▶ **WHAT YOU NEED TO DO**
Repeat word for word, please, only the lines of the material from the one containing "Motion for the" through its final line, both ends included.

*** Opening of STORED DATA ***

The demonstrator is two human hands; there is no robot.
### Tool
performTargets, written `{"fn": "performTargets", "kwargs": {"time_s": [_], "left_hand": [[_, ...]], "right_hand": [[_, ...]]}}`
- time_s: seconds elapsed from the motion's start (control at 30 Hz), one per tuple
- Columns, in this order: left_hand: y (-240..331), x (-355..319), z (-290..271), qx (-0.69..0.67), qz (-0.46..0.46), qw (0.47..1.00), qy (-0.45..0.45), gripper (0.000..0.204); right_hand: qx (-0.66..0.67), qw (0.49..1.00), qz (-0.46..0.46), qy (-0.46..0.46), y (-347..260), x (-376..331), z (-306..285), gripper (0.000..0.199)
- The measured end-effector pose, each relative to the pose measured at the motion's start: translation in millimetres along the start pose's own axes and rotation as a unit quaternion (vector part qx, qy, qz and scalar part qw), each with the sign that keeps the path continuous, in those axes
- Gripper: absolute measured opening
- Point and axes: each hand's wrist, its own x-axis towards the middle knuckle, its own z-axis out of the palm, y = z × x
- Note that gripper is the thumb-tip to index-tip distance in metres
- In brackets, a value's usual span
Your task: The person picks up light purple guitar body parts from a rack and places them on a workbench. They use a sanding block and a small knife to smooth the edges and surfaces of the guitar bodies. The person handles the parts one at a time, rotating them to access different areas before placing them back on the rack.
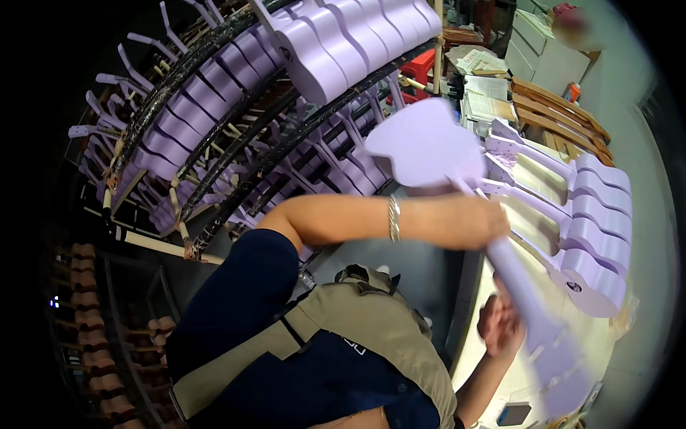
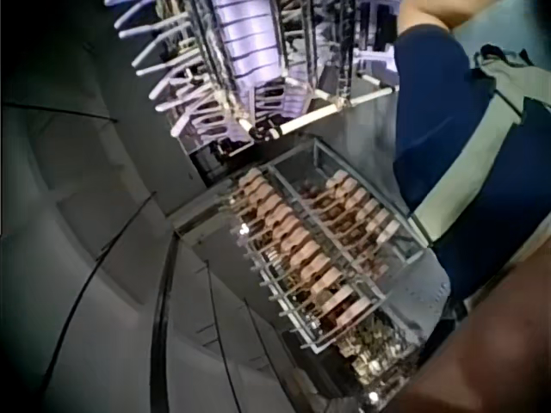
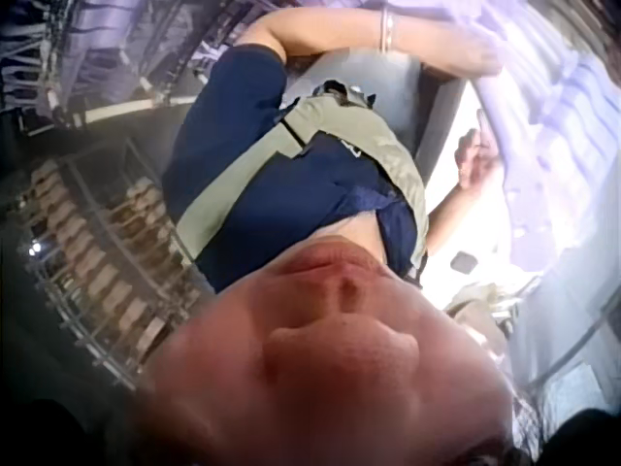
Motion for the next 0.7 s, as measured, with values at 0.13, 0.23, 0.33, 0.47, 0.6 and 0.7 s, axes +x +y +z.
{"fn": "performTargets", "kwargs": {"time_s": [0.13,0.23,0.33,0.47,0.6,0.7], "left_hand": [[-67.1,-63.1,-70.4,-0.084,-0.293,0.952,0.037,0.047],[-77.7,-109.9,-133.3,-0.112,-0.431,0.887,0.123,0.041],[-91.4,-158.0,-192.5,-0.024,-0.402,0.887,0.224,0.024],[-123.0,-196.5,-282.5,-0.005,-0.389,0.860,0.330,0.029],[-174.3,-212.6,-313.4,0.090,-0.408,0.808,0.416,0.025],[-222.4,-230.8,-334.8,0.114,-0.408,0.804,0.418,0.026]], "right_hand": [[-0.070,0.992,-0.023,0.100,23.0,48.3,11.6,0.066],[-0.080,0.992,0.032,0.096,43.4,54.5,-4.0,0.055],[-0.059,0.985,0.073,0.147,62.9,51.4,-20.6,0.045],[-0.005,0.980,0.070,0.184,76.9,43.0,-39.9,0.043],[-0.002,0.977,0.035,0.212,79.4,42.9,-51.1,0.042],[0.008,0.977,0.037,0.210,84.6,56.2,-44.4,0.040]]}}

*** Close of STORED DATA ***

▶ **EXPECTED ANSWER**
Motion for the next 0.7 s, as measured, with values at 0.13, 0.23, 0.33, 0.47, 0.6 and 0.7 s, axes +x +y +z.
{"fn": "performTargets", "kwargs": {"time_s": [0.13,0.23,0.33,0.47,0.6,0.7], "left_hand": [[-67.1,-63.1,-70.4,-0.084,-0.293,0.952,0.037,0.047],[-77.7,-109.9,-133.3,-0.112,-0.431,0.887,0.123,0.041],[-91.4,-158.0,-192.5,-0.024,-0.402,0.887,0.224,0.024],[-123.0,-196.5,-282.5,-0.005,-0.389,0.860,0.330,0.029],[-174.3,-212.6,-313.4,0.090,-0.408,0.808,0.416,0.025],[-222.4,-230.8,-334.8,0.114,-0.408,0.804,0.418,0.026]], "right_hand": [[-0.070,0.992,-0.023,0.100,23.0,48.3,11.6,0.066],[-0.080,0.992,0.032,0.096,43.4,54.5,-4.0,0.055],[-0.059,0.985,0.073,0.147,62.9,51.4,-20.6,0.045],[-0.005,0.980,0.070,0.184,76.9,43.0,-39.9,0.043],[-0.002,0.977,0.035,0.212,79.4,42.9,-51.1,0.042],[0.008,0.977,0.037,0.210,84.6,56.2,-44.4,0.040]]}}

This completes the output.